» Directions: Repeat exactly the lines below that lie between the line with "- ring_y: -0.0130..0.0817" and the line with "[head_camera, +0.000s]", counting both of those lines as part of the answer.

Data records Start Marker

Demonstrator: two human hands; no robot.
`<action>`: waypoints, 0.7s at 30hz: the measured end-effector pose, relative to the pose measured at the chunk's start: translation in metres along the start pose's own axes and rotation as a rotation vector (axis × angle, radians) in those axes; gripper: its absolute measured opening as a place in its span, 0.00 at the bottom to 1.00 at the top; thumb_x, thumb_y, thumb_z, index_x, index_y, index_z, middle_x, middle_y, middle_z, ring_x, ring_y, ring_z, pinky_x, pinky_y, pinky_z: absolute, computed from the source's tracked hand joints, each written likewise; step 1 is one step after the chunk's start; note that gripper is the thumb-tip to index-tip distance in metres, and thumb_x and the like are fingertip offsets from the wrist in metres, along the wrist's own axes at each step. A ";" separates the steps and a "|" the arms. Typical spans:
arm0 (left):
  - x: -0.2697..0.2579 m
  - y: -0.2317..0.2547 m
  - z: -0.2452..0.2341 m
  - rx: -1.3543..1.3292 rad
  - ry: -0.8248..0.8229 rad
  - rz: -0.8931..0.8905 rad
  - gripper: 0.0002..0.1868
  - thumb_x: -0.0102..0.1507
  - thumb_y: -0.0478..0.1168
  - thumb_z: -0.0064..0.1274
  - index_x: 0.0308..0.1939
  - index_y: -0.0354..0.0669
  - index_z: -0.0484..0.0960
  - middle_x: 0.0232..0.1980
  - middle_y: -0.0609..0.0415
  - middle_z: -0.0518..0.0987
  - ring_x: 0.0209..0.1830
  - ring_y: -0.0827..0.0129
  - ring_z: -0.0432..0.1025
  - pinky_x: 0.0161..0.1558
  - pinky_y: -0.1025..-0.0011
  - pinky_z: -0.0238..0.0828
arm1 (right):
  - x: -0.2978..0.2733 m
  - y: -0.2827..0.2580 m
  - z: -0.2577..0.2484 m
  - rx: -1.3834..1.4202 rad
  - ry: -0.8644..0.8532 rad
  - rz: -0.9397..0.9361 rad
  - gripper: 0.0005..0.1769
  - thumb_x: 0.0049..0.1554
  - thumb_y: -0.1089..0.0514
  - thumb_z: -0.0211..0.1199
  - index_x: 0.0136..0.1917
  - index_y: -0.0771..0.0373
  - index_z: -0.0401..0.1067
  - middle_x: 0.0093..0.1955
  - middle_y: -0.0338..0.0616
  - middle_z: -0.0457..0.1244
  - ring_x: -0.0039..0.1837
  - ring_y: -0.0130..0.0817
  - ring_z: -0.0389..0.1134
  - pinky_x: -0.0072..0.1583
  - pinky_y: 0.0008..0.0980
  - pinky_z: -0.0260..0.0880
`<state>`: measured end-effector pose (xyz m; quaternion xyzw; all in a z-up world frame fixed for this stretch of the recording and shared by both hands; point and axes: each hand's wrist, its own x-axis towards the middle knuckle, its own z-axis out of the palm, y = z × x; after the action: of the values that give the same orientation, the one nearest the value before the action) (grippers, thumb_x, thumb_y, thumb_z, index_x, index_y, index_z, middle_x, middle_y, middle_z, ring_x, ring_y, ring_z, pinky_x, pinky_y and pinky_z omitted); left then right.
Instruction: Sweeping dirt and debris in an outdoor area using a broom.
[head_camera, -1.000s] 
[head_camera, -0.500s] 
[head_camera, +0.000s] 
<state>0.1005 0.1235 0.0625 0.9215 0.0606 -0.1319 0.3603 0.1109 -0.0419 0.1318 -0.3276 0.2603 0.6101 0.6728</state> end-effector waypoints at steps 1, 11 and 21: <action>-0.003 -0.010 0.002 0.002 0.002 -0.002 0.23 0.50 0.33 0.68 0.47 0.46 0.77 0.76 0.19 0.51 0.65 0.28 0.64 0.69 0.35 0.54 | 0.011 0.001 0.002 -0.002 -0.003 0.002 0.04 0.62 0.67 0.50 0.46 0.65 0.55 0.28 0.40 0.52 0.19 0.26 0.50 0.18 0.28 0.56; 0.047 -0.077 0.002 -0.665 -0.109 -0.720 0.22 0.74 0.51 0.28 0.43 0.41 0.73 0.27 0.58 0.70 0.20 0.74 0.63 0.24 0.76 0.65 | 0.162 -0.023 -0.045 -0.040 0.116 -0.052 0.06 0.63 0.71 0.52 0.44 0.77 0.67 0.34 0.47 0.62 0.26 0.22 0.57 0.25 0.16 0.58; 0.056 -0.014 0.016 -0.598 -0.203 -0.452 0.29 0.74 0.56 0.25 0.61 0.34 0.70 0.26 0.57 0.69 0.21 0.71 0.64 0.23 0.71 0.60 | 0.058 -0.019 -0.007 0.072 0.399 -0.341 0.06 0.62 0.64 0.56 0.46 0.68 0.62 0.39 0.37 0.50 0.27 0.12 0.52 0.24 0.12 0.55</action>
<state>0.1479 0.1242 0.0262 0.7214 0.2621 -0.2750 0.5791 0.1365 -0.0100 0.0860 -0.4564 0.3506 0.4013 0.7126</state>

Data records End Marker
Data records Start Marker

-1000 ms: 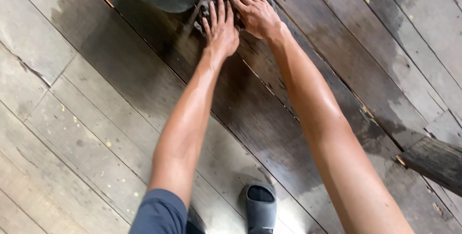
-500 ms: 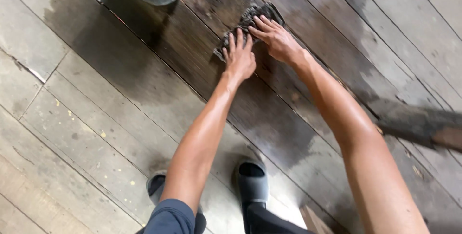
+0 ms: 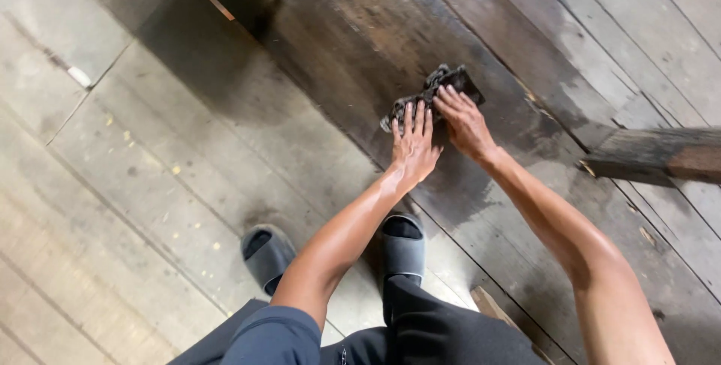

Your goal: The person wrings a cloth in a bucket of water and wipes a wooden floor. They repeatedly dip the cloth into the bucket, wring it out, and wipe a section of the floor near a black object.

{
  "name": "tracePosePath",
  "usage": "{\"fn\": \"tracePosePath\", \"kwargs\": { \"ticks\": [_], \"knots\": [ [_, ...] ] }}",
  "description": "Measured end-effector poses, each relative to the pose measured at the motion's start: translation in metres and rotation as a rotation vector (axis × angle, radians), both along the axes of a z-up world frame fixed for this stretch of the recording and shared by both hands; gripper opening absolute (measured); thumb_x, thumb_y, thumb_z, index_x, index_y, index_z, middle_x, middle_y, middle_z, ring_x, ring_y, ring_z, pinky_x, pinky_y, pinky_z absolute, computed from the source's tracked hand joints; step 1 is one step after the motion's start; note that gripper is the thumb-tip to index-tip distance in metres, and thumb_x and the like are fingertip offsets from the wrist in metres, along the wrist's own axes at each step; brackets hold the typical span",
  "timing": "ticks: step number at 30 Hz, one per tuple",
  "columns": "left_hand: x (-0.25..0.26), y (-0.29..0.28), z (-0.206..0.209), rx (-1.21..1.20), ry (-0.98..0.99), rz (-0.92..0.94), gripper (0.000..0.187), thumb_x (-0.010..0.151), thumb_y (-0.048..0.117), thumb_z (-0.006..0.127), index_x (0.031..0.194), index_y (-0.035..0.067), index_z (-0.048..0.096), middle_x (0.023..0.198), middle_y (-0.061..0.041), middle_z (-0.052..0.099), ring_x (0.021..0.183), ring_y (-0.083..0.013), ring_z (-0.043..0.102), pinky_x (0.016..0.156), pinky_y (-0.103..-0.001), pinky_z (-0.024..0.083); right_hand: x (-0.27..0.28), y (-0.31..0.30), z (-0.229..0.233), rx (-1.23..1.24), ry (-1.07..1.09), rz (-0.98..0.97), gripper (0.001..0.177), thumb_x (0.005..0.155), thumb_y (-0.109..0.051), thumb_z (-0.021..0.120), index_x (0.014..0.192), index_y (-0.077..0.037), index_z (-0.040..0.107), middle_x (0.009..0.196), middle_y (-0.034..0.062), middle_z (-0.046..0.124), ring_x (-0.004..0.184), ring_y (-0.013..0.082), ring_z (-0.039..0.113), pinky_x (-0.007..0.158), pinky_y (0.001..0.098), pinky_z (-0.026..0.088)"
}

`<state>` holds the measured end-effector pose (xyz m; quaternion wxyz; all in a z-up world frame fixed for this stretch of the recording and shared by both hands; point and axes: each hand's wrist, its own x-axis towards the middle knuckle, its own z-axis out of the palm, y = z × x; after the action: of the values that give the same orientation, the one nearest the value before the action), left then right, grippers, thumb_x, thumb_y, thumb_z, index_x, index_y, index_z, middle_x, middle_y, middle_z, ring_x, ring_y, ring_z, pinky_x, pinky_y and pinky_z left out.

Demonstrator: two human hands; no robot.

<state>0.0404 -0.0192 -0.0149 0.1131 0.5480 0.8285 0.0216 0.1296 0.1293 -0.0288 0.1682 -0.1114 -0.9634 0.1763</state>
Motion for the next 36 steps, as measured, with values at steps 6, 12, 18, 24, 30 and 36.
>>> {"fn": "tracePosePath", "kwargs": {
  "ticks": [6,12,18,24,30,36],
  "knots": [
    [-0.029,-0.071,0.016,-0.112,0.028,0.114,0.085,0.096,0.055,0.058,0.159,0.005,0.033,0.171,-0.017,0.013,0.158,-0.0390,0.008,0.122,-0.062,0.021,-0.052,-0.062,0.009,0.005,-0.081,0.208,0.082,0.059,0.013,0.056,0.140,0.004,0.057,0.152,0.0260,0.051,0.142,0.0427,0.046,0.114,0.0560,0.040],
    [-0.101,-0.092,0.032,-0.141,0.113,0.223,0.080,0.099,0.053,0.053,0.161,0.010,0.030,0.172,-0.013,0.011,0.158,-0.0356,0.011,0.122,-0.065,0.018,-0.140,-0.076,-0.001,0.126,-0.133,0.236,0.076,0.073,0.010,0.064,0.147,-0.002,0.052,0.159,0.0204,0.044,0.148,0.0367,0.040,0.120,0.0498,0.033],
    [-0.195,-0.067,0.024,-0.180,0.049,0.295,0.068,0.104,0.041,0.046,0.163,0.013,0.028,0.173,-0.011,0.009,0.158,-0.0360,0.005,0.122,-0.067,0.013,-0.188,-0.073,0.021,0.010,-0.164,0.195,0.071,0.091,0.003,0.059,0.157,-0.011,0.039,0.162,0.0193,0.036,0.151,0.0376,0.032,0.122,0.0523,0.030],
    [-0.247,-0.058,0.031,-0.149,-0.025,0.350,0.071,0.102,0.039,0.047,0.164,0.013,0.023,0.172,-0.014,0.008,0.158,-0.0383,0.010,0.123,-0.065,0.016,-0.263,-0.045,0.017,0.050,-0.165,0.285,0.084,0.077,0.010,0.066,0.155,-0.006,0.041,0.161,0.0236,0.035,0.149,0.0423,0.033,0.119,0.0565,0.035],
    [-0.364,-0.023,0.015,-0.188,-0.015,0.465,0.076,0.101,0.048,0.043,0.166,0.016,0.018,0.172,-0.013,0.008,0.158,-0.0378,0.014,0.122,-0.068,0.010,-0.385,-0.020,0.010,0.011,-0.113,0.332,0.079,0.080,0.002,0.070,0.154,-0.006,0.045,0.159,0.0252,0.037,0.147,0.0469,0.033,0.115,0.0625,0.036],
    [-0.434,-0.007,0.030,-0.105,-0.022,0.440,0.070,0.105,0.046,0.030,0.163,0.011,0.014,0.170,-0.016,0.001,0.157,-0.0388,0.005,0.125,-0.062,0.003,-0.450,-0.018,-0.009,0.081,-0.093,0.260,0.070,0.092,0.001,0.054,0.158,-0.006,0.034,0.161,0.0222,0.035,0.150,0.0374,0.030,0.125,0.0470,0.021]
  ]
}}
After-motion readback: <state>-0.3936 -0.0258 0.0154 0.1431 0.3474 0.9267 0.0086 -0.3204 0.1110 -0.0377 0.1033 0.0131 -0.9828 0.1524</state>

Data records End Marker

» Answer to this problem:
  - ring_y: -0.0130..0.0817
  - ring_z: -0.0389..0.1134
  - pinky_x: -0.0072..0.1583
  - pinky_y: 0.0008..0.0980
  - pinky_z: -0.0260..0.0880
`<state>`: measured end-effector pose (xyz m; quaternion xyzw; all in a z-up world frame fixed for this stretch of the recording and shared by both hands; point and axes: each hand's wrist, its own x-axis towards the middle knuckle, its own z-axis out of the palm, y = z × x; after the action: of the values that give the same orientation, the one nearest the value before the action) (grippers, thumb_x, thumb_y, thumb_z, index_x, index_y, index_z, middle_x, middle_y, middle_z, ring_x, ring_y, ring_z, pinky_x, pinky_y and pinky_z omitted); left then right.
Instruction: Sweeping dirt and debris in an outdoor area using a broom.
[head_camera, -1.000s] 
[head_camera, -0.500s] 
[head_camera, +0.000s] 

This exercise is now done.